Zhang Dafang (张大方 (張大方, Zhāng dàfāng)), or Dafang Zhang (surname last), is a computer science professor of Hunan University. He is also a former chairman of the Hunan Provincial Committee of the Jiusan Society of China, vice Chairman of the Hunan Provincial Committee of the Chinese People's Political Consultative Conference, and member of the Standing Committee of the National Committee of the Chinese People's Political Consultative Conference.

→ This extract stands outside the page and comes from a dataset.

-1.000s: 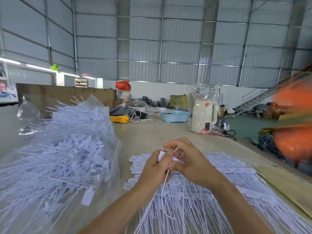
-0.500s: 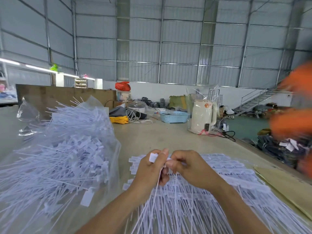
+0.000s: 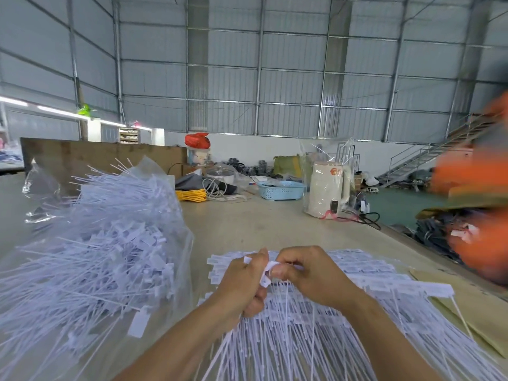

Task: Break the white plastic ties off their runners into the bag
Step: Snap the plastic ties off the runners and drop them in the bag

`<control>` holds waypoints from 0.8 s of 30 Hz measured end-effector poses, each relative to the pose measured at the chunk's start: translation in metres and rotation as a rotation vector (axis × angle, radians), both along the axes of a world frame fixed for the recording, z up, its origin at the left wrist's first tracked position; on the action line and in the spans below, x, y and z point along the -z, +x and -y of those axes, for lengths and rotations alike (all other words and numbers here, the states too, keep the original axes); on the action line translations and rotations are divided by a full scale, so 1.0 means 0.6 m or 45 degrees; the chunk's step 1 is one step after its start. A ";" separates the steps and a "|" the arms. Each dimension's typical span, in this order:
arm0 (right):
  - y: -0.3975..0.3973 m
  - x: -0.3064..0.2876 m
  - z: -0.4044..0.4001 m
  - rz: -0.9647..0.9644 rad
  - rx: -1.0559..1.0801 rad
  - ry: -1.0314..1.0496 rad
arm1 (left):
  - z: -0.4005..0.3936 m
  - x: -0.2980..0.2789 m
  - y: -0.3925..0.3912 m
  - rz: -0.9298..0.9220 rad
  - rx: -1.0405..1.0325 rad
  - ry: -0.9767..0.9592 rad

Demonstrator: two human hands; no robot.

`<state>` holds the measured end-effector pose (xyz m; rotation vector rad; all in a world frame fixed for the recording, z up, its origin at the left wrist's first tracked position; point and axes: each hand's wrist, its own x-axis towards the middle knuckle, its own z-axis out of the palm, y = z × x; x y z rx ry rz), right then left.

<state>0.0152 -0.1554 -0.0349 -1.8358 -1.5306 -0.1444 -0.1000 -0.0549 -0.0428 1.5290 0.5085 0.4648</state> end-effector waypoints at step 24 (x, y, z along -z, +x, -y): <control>0.043 0.022 0.022 -0.015 0.191 -0.090 | -0.235 -0.089 -0.159 -0.428 -0.476 1.353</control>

==Early life and education==
Zhang Dafang was born in April 1959 in Shanghai. He began his career as a sent-down youth in Anhui Province in 1976. Later, he studied computer applications at Hefei University of Technology as a member of the Class of 1977 (China), and earned his Ph.D. in applied mathematics from Hunan University in 1997.

==Academic career==
Zhang has held numerous academic positions at Hunan University, including:
- Professor of Computer Science
- Director of the Computer Science Department
- Dean of the College of Computer and Communication
- Founding Dean of the Software College

His research interests include:
wireless network and mobile computing, Internet architecture and measurement, software fault tolerance and testing, and big data.
Together with his team, he has published over 300 academic papers, with more than 200 indexed by SCI, EI, and ISTP.

==Political and professional roles==

In 2008, Zhang Dafang was elected as a member of the Standing Committee of the 11th National Committee of the Chinese People's Political Consultative Conference, representing the Jiusan Society.

In January 2012, he was appointed as Vice Chairman of the Hunan Provincial Committee of the Chinese People's Political Consultative Conference.

In January 2018, he was elected as a member of the Standing Committee of the 13th National Committee of the Chinese People's Political Consultative Conference.

Since July 2013, he has been vice chairman of the Hunan Provincial Committee of the Chinese People's Political Consultative Conference, member of the Standing Committee of the Jiusan Society Central Committee, and chairman of the Hunan Provincial Jiusan Committee,
and member of the Standing Committee of the National Committee of the Chinese People's Political Consultative Conference].

Zhang Dafang has also served in various governmental roles, including Deputy Director of the Hunan Provincial Information Industry Department and Vice Chairman of the Hunan Economic and Information Technology Commission. He is also the president of the Hunan Western Returned Scholars Association.